Quarantadue anni fa, il 13 maggio 1978, venne approvata la legge 180 che abolì gli ospedali psichiatrici, più comunemente chiamati manicomi. Un provvedimento di libertà e dignità voluto fortemente dall’ indimenticato Franco Basaglia.
Psichiatra e neurologo, nasce a Venezia l’11 marzo 1924 dove muore nell’Ottanta. Innovatore nel campo della salute mentale, riformatore della disciplina psichiatrica in Italia, fondatore di Psichiatria Democratica e ispiratore della Legge 180/1978 (da cui prende il nome) che introdusse la riforma degli ospedali psichiatrici in Italia.
Il più grande merito di Franco Basaglia è stato quello di restituire dignità alla malattia mentale, non considerando il paziente come un oggetto da aggiustare, ma una persona da accogliere, ascoltare, comprendere, da aiutare, non da recludere o da nascondere.
La normativa vigente fino al 1978 era ancora la legge 36 del 1904 che definiva gli assistiti “alienati”: concetto diametralmente opposto al pensiero moderno introdotto dalla Legge Basaglia. Inoltre venivano concessi larghi poteri al direttore del manicomio, così ampi da poter prendere in maniera competente e legale alcune decisioni che cancellavano parte dei diritti civili.

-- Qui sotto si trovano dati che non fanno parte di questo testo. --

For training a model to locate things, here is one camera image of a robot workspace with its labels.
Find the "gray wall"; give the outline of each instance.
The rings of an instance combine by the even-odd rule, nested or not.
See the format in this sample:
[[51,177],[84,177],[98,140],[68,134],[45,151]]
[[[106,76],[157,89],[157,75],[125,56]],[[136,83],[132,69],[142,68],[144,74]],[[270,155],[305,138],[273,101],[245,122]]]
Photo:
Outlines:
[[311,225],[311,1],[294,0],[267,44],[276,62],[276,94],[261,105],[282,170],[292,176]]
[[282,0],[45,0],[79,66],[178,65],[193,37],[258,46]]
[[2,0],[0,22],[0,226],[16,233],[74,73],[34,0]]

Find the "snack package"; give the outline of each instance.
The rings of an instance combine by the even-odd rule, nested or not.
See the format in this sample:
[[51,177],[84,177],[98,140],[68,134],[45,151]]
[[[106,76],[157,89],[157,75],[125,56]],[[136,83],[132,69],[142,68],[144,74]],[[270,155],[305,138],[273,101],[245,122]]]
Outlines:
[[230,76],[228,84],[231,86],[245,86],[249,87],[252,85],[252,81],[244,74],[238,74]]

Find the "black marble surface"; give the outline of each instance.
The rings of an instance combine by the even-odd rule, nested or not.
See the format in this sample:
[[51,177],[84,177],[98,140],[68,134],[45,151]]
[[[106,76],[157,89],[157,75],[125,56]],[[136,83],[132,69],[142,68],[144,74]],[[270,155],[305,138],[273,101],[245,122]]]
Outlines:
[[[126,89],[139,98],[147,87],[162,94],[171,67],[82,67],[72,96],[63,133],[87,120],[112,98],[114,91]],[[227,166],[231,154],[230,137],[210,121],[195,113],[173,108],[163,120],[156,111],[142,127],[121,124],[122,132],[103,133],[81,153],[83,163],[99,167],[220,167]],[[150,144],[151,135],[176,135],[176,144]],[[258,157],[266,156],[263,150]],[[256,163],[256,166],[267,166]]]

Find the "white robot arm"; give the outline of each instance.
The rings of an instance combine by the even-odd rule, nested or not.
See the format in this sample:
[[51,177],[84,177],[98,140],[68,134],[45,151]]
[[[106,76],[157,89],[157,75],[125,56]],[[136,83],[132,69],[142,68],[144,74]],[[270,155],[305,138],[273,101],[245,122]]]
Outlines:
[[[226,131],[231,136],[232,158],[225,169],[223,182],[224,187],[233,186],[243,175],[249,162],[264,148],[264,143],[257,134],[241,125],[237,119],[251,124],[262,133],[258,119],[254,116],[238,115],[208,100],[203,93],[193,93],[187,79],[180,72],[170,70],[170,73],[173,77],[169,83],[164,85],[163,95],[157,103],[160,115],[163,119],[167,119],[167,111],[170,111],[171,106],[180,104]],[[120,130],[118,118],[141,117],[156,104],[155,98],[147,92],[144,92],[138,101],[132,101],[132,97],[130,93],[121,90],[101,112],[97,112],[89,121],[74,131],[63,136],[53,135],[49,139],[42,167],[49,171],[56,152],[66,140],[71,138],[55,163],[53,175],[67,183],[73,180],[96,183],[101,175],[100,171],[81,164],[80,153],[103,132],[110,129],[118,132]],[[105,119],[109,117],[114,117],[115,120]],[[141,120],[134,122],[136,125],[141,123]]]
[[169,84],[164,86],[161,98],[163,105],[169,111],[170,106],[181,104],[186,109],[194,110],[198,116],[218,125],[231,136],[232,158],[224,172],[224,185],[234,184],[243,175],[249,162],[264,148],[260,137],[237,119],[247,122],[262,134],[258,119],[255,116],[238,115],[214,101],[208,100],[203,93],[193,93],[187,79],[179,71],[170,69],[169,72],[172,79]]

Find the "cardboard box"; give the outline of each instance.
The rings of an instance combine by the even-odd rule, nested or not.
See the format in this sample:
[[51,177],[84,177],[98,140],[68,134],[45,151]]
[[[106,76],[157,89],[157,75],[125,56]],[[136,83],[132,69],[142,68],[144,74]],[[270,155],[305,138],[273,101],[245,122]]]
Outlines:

La legge Basaglia invece, stabilisce che tutti i trattamenti sanitari sono volontari (ribadendo quindi con forza l’articolo 32 della Costituzione Italiana). Il trattamento non volontario, detto Trattamento Sanitario Obbligatorio (TSO), e quindi la prestazione delle cure in condizioni di degenza ospedaliera, può avvenire in presenza di questi 3 elementi:
• Alterazioni psichiche tali da richiedere urgenti interventi terapeutici;
• La non accettazione delle cure da parte dell’infermo;
• Assenza di condizioni e circostanze che consentano di adottare tempestive ed idonee misure sanitarie extra ospedaliere.
Il testo disciplina poi sia i passaggi necessari sia il diritto di tutela del malato, indicando anche tempistiche e autorità di riferimento per l’impugnazione del trattamento.
Per effetto della Legge venne predisposta quindi la chiusura definitiva dei manicomi, stabilendo il graduale superamento degli ospedali psichiatrici e aprendo così la via alla rivoluzione in campo della salute mentale: non più contenitiva ma integrativa rispetto la società e riabilitativa verso la persona malata.